Agriculture : « Ils préparent tous des prix planchers, mais qui va les fixer ? »

La parole à Didier Gadéa, secrétaire général du Modef (Mouvement de défense des exploitants familiaux).

Une exploitation dans la Creuse (Photo AFP).
Par Interview
Publié le 3 mars 2024
Temps de lecture : 2 minutes

Que penses-tu de l’annonce surprise de Macron : « Il faudra des prix planchers et je missionne le gouvernement pour réfléchir sur la question » ?

Didier Gadéa : Il essaie de désaxer la contestation. Sauf que « prix planchers », cela ne veut rien dire. Deux exemples.

Le premier : les producteurs de betteraves sucrières avaient des prix planchers fixés par l’Union européenne. Ils gagnaient bien leur vie parce qu’en plus du prix plancher, les importations étaient taxées à 400 %. Ce quota a été supprimé, et aujourd’hui on est inondé de sucre de l’Inde et du Brésil à prix très bas, mais dans les supermarchés, on le paye plus cher qu’avant.

Quand on nous dit que les prix planchers peuvent faire monter les importations, c’est faux, car tant qu’il y avait des quotas sucriers, il n’y avait pas d’importation.
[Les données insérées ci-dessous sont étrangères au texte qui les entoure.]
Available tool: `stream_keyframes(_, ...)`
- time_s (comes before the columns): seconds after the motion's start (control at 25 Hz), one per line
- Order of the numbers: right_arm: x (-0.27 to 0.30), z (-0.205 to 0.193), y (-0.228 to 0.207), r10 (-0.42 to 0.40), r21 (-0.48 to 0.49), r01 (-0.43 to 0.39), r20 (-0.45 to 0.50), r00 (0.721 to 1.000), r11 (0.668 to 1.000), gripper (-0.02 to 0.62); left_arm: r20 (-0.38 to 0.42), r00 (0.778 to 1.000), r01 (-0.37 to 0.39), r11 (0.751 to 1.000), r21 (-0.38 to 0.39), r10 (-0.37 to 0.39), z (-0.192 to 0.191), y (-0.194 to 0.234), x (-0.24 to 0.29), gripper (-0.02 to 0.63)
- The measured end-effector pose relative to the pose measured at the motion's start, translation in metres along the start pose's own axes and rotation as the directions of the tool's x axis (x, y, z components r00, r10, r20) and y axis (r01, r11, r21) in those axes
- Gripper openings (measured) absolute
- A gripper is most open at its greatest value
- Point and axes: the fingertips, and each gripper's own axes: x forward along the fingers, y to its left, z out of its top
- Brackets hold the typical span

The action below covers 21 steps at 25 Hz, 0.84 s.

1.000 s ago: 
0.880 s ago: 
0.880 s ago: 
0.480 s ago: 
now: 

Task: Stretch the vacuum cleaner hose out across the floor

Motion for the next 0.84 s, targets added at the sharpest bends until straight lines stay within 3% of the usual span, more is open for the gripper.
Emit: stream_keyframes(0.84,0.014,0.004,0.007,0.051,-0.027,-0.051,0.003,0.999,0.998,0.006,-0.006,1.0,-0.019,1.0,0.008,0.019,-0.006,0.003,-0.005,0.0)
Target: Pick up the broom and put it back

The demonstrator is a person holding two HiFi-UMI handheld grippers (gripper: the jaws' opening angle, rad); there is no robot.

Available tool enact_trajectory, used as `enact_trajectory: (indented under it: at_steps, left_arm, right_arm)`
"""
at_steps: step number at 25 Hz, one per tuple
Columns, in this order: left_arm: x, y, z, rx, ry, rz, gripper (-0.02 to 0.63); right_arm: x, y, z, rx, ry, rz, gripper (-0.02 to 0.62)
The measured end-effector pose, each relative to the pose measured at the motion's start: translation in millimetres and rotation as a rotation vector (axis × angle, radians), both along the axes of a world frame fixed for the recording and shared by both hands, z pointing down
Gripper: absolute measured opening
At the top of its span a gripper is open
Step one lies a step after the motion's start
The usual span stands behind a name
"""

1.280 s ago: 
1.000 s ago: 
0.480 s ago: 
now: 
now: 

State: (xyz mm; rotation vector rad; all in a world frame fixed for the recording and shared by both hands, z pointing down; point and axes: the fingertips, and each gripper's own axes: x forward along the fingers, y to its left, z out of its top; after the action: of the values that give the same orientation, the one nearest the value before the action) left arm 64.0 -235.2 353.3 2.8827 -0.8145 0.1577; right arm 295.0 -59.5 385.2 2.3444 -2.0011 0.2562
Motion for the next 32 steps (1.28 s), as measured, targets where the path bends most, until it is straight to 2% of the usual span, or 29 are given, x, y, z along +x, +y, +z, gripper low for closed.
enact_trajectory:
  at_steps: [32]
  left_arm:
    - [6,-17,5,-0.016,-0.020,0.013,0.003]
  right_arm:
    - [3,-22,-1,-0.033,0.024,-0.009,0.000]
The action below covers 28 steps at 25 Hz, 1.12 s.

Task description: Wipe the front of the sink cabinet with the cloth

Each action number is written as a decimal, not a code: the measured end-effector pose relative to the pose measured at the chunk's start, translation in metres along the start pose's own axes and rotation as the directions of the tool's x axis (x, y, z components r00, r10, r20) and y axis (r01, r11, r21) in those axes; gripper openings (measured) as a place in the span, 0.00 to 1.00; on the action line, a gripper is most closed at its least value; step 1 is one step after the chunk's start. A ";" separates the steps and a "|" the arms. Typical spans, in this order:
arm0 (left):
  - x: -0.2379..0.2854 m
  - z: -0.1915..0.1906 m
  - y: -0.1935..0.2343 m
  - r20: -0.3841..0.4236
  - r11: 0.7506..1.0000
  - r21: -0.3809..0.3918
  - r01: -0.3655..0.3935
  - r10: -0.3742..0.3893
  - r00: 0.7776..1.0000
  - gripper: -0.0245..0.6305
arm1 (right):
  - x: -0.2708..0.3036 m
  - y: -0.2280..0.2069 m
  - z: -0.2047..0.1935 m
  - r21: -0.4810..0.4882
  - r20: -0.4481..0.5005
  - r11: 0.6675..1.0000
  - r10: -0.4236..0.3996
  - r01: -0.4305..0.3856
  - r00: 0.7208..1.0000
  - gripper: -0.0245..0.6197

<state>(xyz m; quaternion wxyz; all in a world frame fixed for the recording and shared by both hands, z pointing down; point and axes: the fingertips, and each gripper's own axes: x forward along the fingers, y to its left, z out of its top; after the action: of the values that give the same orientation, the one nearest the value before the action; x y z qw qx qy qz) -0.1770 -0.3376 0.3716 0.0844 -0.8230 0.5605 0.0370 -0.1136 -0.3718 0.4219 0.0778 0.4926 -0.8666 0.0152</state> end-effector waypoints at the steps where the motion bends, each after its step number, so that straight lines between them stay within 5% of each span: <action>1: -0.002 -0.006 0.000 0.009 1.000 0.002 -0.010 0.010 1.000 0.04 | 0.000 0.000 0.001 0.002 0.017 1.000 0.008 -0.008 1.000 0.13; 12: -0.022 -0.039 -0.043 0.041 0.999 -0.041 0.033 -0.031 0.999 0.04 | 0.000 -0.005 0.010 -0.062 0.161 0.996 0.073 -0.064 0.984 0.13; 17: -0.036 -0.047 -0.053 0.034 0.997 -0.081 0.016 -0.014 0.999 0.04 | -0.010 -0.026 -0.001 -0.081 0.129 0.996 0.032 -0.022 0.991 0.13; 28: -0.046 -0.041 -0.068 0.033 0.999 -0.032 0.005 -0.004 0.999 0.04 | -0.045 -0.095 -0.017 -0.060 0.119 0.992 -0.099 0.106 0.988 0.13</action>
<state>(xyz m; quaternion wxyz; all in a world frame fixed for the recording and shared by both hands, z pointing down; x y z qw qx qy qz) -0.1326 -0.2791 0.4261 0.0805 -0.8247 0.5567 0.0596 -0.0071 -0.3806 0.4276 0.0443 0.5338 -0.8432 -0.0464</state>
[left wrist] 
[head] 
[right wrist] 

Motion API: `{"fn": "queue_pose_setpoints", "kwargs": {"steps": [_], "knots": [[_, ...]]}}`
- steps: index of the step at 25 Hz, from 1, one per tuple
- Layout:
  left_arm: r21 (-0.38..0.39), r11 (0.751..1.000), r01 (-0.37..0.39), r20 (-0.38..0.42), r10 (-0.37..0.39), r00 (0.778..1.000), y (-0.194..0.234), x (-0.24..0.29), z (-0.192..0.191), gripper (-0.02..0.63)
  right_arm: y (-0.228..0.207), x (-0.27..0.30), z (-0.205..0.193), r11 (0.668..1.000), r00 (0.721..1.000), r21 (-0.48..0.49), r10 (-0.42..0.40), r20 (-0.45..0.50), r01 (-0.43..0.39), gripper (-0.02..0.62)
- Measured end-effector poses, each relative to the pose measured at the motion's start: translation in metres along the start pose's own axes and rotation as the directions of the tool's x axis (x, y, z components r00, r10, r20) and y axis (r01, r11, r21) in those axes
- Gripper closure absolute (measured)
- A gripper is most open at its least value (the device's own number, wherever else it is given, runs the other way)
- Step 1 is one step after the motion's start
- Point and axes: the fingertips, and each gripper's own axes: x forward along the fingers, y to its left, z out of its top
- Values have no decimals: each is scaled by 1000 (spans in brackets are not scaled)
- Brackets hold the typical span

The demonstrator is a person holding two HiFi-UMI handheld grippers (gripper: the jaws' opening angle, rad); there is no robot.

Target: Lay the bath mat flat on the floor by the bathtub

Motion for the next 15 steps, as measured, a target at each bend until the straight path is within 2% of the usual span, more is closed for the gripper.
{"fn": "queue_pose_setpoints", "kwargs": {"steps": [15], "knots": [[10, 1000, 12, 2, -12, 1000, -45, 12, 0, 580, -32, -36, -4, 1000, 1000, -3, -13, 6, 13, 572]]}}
Le second exemple, c’est la viticulture. Dans le cadre de la politique agricole commune (Pac) la distillation de crise permet de recycler les vins qui n’ont pas trouvé acheteur. La Pac a fixé un prix plancher mais qui n’est pas rémunérateur, à la moitié environ de ce qu’il devrait être.

Conclusion : quand les prix planchers sont rémunérateurs, ils sont supprimés. Quand ils ne sont pas rémunérateurs, on les garde.

Factuellement, quand on nous explique que les prix planchers n’ont jamais existé, que c’est de la soviétisation : c’est faux. Soit le gouvernement et la FNSEA ne connaissent pas le dossier, soit ils mentent.

Le Modef demande des prix planchers rémunérateurs fixés et garantis par l’Etat

J’ai devant moi les réactions de la Confédération paysanne, de la Coordination rurale et des autres organisations : il n’y a pas de demande que l’Etat s’engage. Les organisations vont rester dans le cadre des filières, dans le cadre d’Egalim 4-5-6. Ils préparent tous des prix planchers, mais qui va les fixer ?

Macron prétend que c’est compliqué à faire, qu’on ne connait pas les prix de production. C’est faux. Les coûts de productions sont connus au centime près par le ministère. Il y a des rapports chaque année, les outils qu’il faut.

Il y a une deuxième revendication du Modef : la question des marges et du coefficient multiplicateur.

Le coefficient multiplicateur permet de freiner les importations sans les interdire. Cela freine la spéculation. Moins on achète cher, moins on gagne. Par exemple, si un distributeur achète un kilo de tomates 30 centimes à un agriculteur et si le coefficient multiplicateur est de 2, il ne peut le vendre que 60 centimes et gagne donc 30 centimes.